Wikipedia:Articles for deletion/Marketcetera
Appearance
From Wikipedia, the free encyclopedia
- The following discussion is an archived debate of the proposed deletion of the article below. Please do not modify it. Subsequent comments should be made on the appropriate discussion page (such as the article's talk page or in a deletion review). No further edits should be made to this page.
The result was delete. Secret account 14:30, 16 December 2009 (UTC)[reply]
- Marketcetera (edit | talk | history | protect | delete | links | watch | logs | views) – (View log • AfD statistics)
- (Find sources: Google (books · news · scholar · free images · WP refs) · FENS · JSTOR · TWL)
A nonnotable business software company - Altenmann >t 01:11, 9 December 2009 (UTC)[reply]
- Keep. There is some promotional tone in the lead of the article, but unless the nominator provides further explanation, I don't see how this is non-notable. It has been covered by 6 reliable sources (of course, excluding the official company homepage), at least one of which is VERY reliable. That clearly meets WP:GNG. - Mgm|(talk) 10:31, 9 December 2009 (UTC)[reply]
- And what notable facts are described in the sources besides "business as usual"? - Altenmann >t 16:25, 9 December 2009 (UTC)[reply]
- delete - no facts mentioned which speak of notability. Moreover, the NYT bit says "Marketcetera has just four customers right now" - a promotional piece about a startup which much hype about opportunities, but nothing about achievements. Mukadderat (talk) 16:31, 9 December 2009 (UTC)[reply]
- Note: This debate has been included in the list of Business-related deletion discussions. -- • Gene93k (talk) 15:26, 9 December 2009 (UTC)[reply]
- "Just four customers" isn't necessarily a bad thing. have you considered who those customers might be? There's a whole gamut from 4 random family members to Google, Microsoft, etc. Where those customers lie on that scale clearly makes a difference as to how important that bit you mentioned actually is. Also, if they can survive on four customers, it's clearly a bad reason to use it as a put down. And finally, why did you focus on just NYT when there are 5 other sources for the article too? - Mgm|(talk) 13:31, 10 December 2009 (UTC)[reply]
- And have you considered that if Google were customer, it would have been mentioned at least three times in every their advert? I don't have to focus on anything: my focus is on the wikipedia article, which declares no nonability whatsoever. Mukadderat (talk) 19:59, 10 December 2009 (UTC)[reply]
- I have added the partnership with NYSE Euronext's technologies division. Can you get a much better partnership than that in the development of financial technologies? Wikiphile1603 (talk) 20:01, 14 December 2009 (UTC)[reply]
- And have you considered that if Google were customer, it would have been mentioned at least three times in every their advert? I don't have to focus on anything: my focus is on the wikipedia article, which declares no nonability whatsoever. Mukadderat (talk) 19:59, 10 December 2009 (UTC)[reply]
- Keep. I am the user who originally created this article. I did not create it for any commercial reason and I have no COI; I created it because I had heard about it and thought it was a notable project/company. I had meant to develop it further, and I hope that it will be developed further by other users. That said, perhaps it is better short and snappy, I don't know. Note that with regards to a low number of 'customers', please remember that if the project were completely non-commercial — i.e. no support contracts etc. — then it could still be notable and have zero 'customers'. Remember also (as mentioned) that the 'customers' are not just your average users — they are financial companies, and the contracts are likely to be of very high value. The software has far more downloads — and thus users — than it has 'customers'. Regarding the tone, I have re-read it and don't personally feel it reads promotionally, but please give more details if anyone thinks this is a significant issue. Wikiphile1603 (talk) 19:11, 12 December 2009 (UTC)[reply]

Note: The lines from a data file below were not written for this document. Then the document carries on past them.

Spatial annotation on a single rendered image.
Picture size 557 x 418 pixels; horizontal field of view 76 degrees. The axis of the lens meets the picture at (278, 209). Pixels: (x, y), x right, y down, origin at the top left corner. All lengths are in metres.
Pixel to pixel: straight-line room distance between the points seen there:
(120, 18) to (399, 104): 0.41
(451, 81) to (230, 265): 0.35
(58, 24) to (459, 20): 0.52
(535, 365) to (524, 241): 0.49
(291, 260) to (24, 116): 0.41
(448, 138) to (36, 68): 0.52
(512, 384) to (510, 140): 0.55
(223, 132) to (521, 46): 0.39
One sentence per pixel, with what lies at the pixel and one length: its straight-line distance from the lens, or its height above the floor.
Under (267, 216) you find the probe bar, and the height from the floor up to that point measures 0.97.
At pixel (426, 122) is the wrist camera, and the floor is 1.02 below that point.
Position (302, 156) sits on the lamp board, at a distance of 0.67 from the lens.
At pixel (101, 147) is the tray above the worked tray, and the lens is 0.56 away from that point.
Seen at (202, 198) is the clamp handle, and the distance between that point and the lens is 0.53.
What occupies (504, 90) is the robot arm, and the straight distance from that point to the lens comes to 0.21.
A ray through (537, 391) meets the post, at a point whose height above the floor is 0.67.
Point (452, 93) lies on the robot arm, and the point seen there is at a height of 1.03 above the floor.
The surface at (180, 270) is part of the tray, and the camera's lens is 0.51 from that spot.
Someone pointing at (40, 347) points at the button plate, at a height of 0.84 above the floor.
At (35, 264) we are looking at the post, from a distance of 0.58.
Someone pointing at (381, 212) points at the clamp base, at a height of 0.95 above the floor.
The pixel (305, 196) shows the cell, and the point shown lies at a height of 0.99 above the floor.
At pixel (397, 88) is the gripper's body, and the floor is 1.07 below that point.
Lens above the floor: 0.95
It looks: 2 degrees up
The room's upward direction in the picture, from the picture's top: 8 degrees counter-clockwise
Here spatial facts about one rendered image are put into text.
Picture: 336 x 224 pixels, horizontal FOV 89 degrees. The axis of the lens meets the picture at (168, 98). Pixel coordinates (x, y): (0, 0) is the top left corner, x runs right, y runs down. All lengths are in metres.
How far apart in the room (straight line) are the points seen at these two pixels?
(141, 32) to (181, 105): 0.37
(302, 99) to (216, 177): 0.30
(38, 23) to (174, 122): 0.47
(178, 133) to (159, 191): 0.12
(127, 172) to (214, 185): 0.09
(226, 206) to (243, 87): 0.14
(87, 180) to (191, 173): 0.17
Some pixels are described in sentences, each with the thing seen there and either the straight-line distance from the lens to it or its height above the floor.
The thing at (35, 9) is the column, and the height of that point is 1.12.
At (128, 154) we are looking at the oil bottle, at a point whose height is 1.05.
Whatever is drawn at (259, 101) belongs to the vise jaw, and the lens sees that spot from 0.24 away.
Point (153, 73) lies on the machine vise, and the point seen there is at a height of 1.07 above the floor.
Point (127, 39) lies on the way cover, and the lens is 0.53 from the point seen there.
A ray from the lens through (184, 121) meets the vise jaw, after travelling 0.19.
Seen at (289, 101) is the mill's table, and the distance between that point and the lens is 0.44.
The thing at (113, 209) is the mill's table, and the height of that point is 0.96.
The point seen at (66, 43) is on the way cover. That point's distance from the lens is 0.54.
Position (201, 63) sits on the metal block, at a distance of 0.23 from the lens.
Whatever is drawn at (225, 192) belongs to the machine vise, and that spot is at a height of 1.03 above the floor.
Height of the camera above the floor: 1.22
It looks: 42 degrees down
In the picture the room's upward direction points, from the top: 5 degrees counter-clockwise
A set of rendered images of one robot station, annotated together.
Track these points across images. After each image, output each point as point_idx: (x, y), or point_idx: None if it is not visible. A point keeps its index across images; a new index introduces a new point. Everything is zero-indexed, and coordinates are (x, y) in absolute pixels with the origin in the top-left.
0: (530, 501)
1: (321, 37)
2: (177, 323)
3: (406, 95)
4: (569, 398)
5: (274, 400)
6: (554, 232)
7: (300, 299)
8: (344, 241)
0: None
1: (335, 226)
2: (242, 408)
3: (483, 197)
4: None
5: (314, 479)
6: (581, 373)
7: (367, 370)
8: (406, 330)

- delete Neither the article, nor the keep-voters provide any arguments what this company is better than any of multinumerous startup which pop up and then pop. Not a sinlge recognized achievement mentioned. Twri (talk) 02:45, 14 December 2009 (UTC)[reply]
- ...apart from the notable coverage from places like the NY Times... and Reuters... and a partnership with NYSE Euronext... This is not possible for just a random 'mulinumerous startup'. Wikiphile1603 (talk) 20:01, 14 December 2009 (UTC)[reply]
- Every startup has lots of spin. - Altenmann >t 21:35, 14 December 2009 (UTC)[reply]
- ...apart from the notable coverage from places like the NY Times... and Reuters... and a partnership with NYSE Euronext... This is not possible for just a random 'mulinumerous startup'. Wikiphile1603 (talk) 20:01, 14 December 2009 (UTC)[reply]
- The above discussion is preserved as an archive of the debate. Please do not modify it. Subsequent comments should be made on the appropriate discussion page (such as the article's talk page or in a deletion review). No further edits should be made to this page.